BRIEF |
Return the lines below in which the string "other" occurs.
** Opening EXTRACTED DATA block **
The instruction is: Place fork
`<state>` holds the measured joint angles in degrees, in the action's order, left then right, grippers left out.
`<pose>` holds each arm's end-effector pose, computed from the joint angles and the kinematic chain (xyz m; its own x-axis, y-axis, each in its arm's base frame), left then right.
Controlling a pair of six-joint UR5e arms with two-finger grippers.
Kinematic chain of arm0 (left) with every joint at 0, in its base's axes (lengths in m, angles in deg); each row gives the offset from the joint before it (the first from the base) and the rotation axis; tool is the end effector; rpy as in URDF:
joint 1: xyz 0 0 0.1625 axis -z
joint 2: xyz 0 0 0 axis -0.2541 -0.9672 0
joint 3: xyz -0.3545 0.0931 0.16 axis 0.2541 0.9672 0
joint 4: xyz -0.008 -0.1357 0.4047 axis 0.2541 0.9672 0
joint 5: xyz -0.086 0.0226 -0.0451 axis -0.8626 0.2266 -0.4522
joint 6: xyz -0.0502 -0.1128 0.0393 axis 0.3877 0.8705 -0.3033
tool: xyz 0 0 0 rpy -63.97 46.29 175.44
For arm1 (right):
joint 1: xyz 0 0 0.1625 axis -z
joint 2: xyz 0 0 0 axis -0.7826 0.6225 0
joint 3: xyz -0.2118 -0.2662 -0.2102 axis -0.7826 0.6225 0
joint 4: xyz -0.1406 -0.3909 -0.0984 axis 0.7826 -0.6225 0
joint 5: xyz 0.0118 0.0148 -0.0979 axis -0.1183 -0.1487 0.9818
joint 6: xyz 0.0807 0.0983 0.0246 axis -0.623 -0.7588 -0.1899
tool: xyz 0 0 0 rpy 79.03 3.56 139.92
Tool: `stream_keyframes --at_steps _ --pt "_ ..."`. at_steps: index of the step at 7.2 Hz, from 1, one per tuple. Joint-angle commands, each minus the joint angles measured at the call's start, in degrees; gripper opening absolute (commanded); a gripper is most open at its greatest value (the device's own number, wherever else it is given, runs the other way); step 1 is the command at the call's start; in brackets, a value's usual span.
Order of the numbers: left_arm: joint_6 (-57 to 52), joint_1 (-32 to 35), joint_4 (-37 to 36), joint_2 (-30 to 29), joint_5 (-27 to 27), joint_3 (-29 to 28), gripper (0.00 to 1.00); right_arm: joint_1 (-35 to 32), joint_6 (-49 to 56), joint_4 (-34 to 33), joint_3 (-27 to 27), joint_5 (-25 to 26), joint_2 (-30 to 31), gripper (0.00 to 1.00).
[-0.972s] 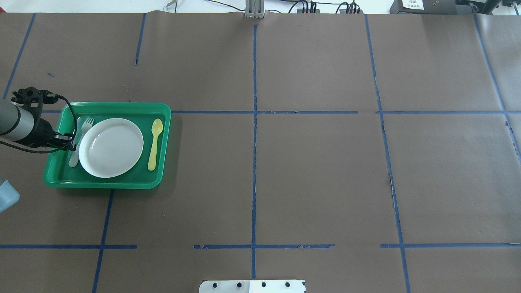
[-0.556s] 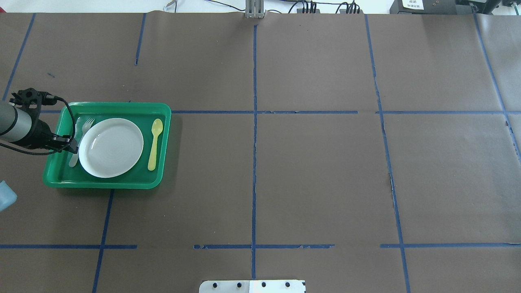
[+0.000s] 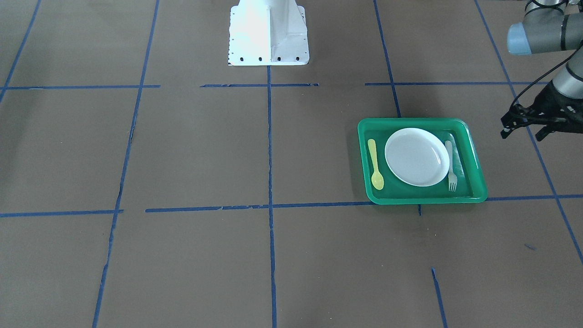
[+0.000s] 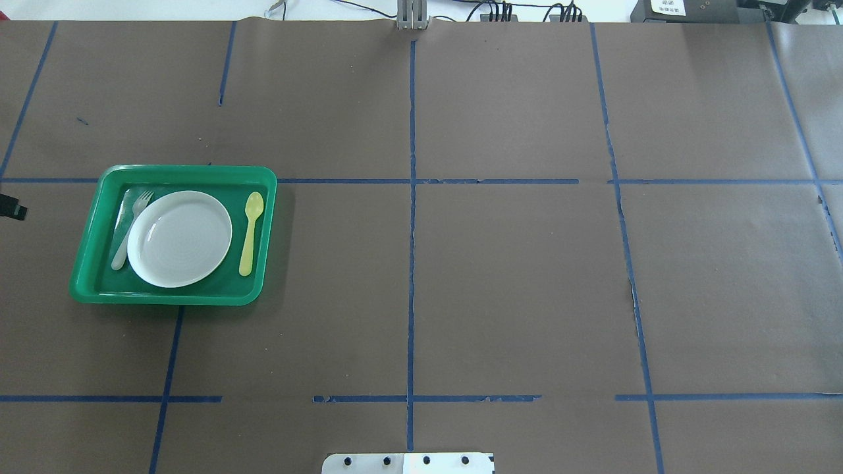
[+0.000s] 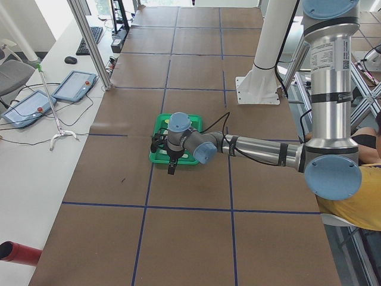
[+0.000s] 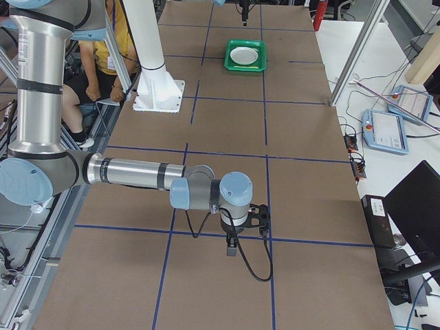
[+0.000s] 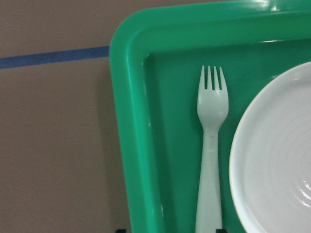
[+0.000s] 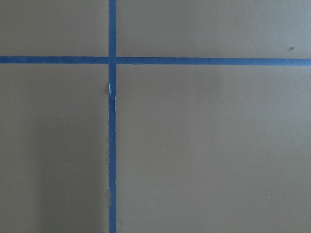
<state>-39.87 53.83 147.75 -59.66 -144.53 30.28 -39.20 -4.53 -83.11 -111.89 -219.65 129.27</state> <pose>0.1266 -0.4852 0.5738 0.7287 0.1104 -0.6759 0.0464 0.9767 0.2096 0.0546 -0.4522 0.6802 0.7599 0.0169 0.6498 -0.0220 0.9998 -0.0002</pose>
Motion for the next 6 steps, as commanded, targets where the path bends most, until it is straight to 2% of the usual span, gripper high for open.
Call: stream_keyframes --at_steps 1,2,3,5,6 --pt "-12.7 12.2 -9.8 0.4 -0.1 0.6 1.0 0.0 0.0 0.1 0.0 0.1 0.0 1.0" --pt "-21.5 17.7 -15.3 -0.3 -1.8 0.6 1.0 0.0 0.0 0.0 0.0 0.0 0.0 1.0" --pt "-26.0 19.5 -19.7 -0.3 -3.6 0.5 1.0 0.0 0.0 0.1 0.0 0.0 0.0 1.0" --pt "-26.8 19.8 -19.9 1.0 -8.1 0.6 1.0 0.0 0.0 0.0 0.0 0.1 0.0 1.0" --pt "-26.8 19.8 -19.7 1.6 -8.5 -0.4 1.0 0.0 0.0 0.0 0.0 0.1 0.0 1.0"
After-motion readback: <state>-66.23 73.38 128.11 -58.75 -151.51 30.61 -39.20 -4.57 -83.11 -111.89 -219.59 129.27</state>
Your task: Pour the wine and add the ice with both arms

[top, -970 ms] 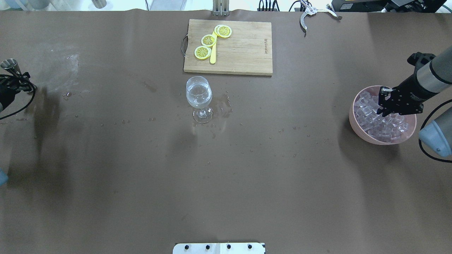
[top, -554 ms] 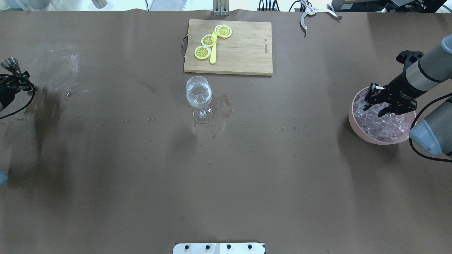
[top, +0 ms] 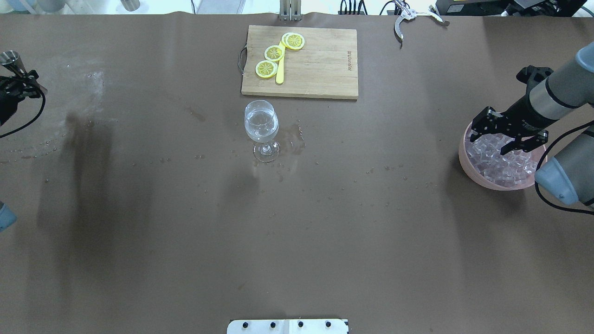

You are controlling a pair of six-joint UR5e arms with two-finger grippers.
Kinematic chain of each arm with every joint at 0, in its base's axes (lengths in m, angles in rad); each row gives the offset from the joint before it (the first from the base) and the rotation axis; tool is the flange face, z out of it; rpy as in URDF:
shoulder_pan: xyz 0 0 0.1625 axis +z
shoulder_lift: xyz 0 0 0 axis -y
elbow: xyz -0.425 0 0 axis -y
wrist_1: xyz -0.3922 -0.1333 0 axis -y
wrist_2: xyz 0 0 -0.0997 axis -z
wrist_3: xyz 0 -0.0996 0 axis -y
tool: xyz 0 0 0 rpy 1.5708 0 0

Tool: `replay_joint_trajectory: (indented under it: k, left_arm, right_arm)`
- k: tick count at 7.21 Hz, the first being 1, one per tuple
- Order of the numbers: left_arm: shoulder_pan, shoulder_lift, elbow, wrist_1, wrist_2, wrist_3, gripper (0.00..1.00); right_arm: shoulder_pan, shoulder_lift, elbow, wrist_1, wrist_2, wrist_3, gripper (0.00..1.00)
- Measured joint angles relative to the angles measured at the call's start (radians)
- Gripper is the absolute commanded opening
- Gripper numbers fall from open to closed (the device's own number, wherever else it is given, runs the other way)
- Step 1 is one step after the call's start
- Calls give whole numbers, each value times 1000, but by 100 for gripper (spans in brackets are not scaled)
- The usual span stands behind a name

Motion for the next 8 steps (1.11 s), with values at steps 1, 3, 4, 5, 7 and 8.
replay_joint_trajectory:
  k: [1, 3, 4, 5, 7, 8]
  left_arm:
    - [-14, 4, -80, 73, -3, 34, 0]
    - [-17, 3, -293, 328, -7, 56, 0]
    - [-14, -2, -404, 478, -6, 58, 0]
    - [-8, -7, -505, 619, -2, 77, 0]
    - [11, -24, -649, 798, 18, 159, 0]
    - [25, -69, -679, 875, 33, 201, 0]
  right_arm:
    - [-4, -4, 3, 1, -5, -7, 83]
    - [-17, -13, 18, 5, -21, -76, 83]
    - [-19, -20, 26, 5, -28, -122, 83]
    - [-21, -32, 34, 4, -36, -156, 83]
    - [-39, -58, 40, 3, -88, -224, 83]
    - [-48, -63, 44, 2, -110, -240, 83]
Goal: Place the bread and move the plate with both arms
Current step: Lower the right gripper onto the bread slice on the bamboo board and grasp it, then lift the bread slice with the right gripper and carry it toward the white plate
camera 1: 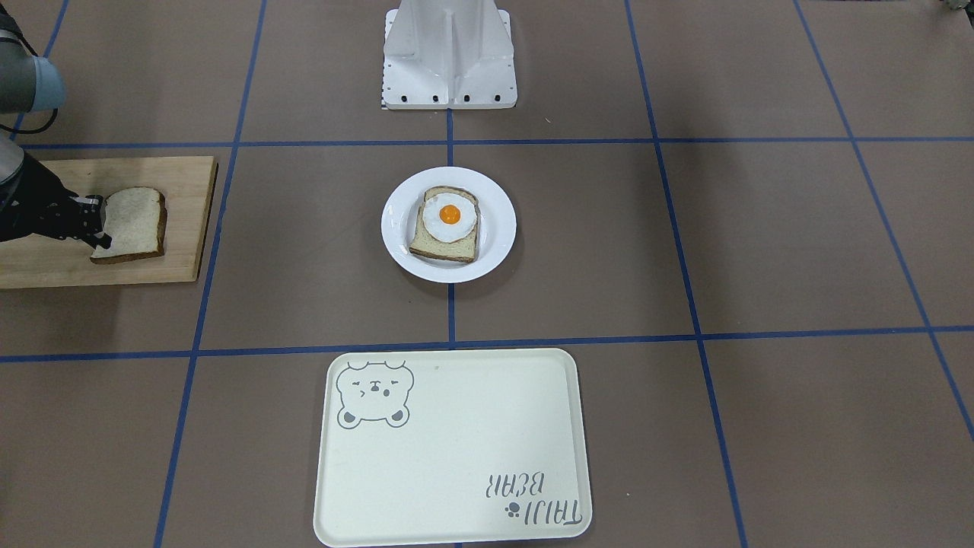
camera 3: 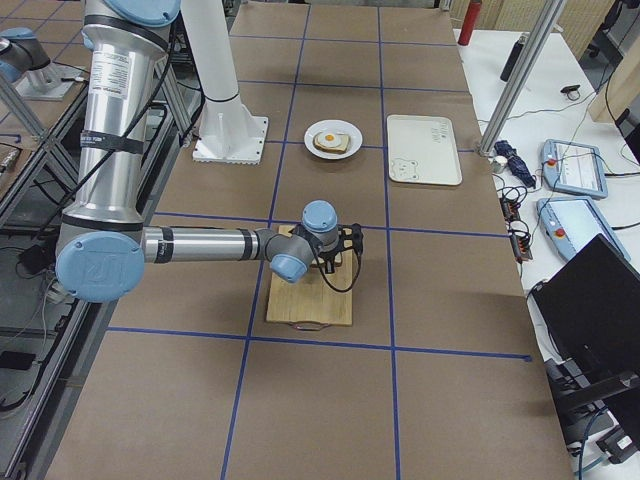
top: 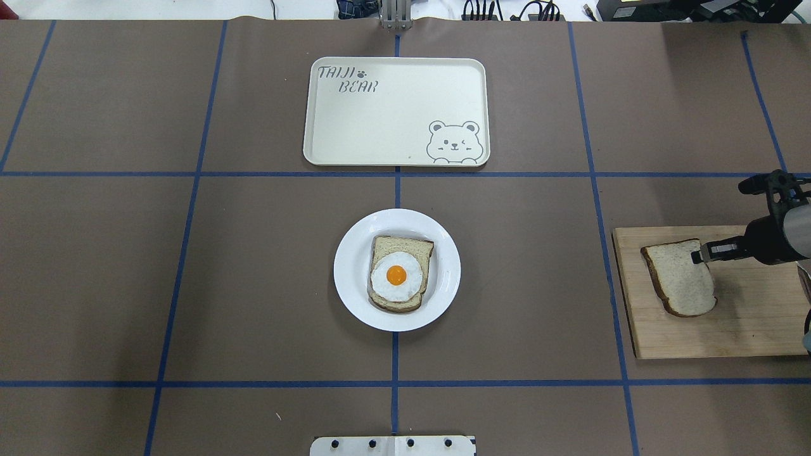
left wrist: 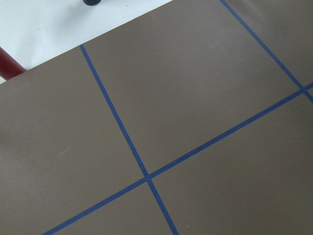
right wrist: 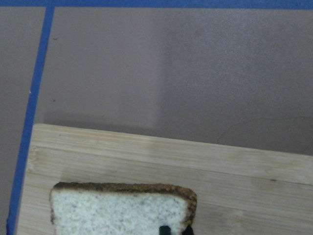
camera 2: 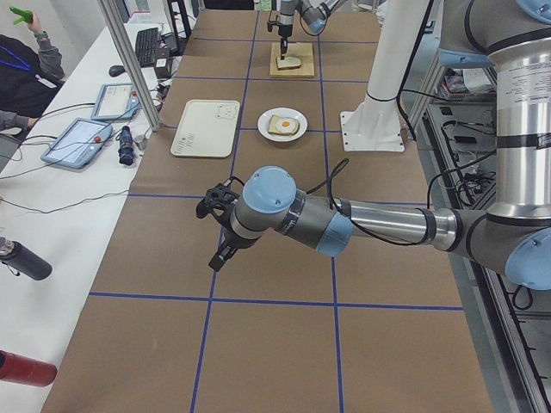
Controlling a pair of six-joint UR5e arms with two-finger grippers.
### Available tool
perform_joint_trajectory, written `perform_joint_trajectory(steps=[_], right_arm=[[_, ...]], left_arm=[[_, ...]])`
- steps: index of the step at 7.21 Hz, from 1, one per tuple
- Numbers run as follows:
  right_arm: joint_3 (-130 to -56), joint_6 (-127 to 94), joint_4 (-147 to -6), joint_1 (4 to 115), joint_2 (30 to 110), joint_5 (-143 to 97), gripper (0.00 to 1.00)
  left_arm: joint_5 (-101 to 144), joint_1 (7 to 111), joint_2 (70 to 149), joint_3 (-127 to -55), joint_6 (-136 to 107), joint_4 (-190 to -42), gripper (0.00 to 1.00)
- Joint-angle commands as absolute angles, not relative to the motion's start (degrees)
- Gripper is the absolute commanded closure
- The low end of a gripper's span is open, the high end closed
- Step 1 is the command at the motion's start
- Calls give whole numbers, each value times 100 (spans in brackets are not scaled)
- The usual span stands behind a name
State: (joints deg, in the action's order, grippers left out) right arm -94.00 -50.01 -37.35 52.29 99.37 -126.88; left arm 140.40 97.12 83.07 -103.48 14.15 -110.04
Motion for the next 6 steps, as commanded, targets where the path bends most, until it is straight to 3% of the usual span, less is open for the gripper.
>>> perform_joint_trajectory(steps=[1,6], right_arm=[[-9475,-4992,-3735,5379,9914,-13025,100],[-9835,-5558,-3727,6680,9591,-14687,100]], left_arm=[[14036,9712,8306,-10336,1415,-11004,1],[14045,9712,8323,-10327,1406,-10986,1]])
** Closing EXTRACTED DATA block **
TASK RESULT |
Tool: `stream_keyframes --at_steps _ --pt "_ ..."`. at_steps: index of the step at 7.2 Hz, from 1, one per tuple. Joint-angle commands, each minus the joint angles measured at the call's start, in degrees; gripper opening absolute (commanded); a gripper is most open at its greatest value (the device's own number, wherever else it is given, runs the other way); step 1 is the command at the call's start; in brackets, a value's usual span.
- Gripper numbers fall from open to closed (the device's own number, wherever else it is given, runs the other way)

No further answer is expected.